= Kerala Day =

1 November 1956; creation of the Indian state of Kerala

Kerala Day natively known as, Kerala Piravi
marks the birth of the state of Kerala in southern India. The state of Kerala was created on 1 November 1956, long after the Independence of India. Before this, it was three major provinces and several outlying regions under various rulers.

==Timeline/History ==

Prior to 1956, Kerala had been divided into four regions: South Canara (Kasaragod region), Malabar, Cochin, and Travancore.

Malabar comprises the northern and north-central region around Cannanore, Kozhikode, Malappuram, and Palakkad, with some portions around Thrissur and Kochi. This region had been ruled by the Zamorin of Kozhikode, Arakkal kingdom, Kolathunadu, Kingdom of Tanur, and Kingdom of Valluvanad, with several other smaller feudal states, before being conquered by Tipu Sultan. It was then ceded to the British East India Company after the Anglo-Mysore Wars, and first annexed to the British Bombay Presidency, and then replaced to Madras Presidency. The coastal town of Mahe remained a French enclave until the early 1950s when it was integrated into the Union Territory of Puducherry. The central region comprised the erstwhile Kingdom of Cochin, administered from Thrissur. The southernmost province was the Kingdom of Travancore, based in the city of Thiruvananthapuram. While Cochin had been a vassal state under the British Raj, Travancore Kingdom was administered under suzerainty.

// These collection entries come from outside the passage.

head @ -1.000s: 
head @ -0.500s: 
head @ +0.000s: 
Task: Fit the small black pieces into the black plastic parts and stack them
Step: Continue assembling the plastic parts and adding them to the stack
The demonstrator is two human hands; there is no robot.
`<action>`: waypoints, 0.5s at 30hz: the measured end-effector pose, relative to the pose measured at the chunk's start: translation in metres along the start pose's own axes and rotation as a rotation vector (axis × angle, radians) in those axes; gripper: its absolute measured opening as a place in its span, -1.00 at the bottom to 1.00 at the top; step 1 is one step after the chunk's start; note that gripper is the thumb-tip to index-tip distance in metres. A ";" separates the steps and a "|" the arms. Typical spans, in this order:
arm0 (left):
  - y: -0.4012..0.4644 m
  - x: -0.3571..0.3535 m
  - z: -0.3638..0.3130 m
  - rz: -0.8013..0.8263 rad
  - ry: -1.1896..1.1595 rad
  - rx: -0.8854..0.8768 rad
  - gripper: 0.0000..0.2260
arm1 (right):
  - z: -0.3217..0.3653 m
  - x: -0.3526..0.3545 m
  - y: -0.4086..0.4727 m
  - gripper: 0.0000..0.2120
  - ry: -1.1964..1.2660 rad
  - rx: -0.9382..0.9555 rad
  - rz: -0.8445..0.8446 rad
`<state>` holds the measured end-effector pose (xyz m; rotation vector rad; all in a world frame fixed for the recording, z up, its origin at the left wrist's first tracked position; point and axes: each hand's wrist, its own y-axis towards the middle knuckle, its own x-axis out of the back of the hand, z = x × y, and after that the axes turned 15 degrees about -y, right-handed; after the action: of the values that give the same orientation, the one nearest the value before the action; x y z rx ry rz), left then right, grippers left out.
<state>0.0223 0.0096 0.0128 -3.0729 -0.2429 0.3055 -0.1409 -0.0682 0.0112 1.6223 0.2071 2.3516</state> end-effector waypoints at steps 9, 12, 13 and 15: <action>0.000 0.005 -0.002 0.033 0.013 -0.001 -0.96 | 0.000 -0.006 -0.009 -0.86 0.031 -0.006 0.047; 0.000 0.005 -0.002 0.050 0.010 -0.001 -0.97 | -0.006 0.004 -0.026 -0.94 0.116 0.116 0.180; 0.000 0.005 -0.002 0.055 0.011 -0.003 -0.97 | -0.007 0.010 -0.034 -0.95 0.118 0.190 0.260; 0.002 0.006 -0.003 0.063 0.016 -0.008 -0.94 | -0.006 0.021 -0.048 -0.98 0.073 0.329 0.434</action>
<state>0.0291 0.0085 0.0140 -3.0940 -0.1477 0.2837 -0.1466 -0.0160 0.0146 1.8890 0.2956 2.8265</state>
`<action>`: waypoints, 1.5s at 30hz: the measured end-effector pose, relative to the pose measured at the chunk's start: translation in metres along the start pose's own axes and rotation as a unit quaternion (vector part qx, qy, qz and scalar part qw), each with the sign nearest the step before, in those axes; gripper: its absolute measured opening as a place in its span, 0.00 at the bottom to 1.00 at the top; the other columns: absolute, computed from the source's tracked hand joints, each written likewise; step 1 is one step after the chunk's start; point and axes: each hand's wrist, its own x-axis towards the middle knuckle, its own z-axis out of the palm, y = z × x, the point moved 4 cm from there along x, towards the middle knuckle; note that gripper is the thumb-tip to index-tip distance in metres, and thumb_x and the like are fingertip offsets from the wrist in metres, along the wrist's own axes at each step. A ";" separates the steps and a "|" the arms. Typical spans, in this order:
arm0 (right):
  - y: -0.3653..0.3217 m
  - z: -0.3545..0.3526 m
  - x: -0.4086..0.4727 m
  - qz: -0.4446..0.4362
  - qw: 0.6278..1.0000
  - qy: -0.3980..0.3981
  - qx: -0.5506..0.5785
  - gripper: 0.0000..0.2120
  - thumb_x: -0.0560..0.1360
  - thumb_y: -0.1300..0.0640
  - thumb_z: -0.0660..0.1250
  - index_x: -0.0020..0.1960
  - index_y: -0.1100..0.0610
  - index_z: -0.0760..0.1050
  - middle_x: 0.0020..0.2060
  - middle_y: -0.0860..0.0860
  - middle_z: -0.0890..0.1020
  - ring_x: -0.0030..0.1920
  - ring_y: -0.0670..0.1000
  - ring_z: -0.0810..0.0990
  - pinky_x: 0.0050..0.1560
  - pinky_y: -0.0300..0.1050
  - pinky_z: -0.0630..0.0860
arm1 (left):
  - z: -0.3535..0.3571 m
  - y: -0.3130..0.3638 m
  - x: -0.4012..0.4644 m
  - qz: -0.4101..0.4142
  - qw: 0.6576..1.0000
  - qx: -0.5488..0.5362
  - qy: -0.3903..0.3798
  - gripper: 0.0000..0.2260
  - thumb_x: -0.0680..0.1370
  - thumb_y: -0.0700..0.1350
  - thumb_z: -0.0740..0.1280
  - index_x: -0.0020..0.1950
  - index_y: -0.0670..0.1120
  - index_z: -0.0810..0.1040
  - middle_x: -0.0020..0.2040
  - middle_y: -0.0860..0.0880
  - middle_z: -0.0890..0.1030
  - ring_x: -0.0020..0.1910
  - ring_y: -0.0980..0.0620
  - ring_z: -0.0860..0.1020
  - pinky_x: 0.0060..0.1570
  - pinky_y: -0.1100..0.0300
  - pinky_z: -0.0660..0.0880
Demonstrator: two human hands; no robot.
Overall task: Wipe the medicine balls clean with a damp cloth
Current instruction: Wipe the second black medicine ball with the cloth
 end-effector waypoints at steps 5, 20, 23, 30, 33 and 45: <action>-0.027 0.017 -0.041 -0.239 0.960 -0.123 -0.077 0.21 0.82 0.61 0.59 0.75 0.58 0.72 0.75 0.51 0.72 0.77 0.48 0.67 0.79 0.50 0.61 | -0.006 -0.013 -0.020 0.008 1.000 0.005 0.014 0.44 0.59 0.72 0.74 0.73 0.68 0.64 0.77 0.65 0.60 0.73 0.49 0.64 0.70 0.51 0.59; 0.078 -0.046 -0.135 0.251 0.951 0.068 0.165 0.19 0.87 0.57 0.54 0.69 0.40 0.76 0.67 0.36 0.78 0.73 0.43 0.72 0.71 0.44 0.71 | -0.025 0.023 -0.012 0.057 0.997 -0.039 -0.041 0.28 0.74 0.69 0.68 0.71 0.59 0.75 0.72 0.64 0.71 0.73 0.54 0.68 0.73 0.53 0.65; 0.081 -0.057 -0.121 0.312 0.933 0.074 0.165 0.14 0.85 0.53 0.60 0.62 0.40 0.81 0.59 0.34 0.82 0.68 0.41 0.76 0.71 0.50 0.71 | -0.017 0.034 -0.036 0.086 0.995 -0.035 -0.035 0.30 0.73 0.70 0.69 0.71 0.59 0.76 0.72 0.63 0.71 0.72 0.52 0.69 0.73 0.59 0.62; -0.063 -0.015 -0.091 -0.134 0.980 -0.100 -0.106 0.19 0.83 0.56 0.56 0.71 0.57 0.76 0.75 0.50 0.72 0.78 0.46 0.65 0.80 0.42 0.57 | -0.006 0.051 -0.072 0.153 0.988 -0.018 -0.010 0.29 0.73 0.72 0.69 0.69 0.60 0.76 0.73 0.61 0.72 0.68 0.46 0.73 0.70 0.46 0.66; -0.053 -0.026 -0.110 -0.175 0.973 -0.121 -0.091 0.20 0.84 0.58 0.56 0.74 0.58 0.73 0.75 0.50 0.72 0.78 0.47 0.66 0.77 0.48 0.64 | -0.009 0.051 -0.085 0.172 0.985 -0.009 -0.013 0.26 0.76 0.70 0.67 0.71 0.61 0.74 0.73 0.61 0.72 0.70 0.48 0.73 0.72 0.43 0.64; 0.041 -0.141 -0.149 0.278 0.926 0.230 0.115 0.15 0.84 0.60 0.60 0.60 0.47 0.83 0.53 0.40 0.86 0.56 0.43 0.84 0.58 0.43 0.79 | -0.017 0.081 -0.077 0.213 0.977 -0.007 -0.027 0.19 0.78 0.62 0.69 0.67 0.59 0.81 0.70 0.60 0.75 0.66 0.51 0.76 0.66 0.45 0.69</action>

Early in the 20th century, the Mappila Muslims of the Calicut region revolted against the Zamindars who were mostly Hindus and the British Raj. In the following years, agitations for political rights and a popular government took place in Travancore and Cochin as well. After India was partitioned in 1947 into India and Pakistan, Travancore and Cochin, part of India were merged on 1 July 1949 to form Travancore–Cochin (Thiru-Kochi). A popular movement known as Aikya Kerala Movement, for the formation of the State of Kerala, gave motivation to the reorganization of the state on a linguistic basis.

On 1 November 1956, the taluk of Kasargod in the South Canara district of Madras, the Malabar district of Madras, and Travancore-Cochin, without four southern taluks (which joined Tamil Nadu), merged to form the state of Kerala under the States Reorganisation Act. A Communist-led government under E. M. S. Namboodiripad came to power following the first elections for the new Kerala Legislative Assembly in 1957. It was one of the earliest elected Communist governments, after Communist success in the 1945 elections in the Republic of San Marino.

=== Advancements ===
On November 1 2025, the Government of Kerala declared the state to be India’s first state to eradicate extreme poverty on Kerala Day. Under the flagship “Extreme Poverty Eradication Project” launched in 2021, local self-government bodies, Kudumbashree and other agencies identified 64 006 families across the state living in extreme poverty (defined by indicators such as food security, shelter, health and income), and prepared tailored micro-plans for each household. By late 2025 the state reported having lifted nearly all identified families, citing that Kerala’s multidimensional poverty index (MPI) stood at just 0.55% according to the 2023 report by NITI Aayog, the lowest among Indian states. With this achievement Kerala aimed to align with United Nations Sustainable Development Goal 1 (“No Poverty”) and, on 1 November 2025 (Kerala Piravi Day), officially announced the milestone.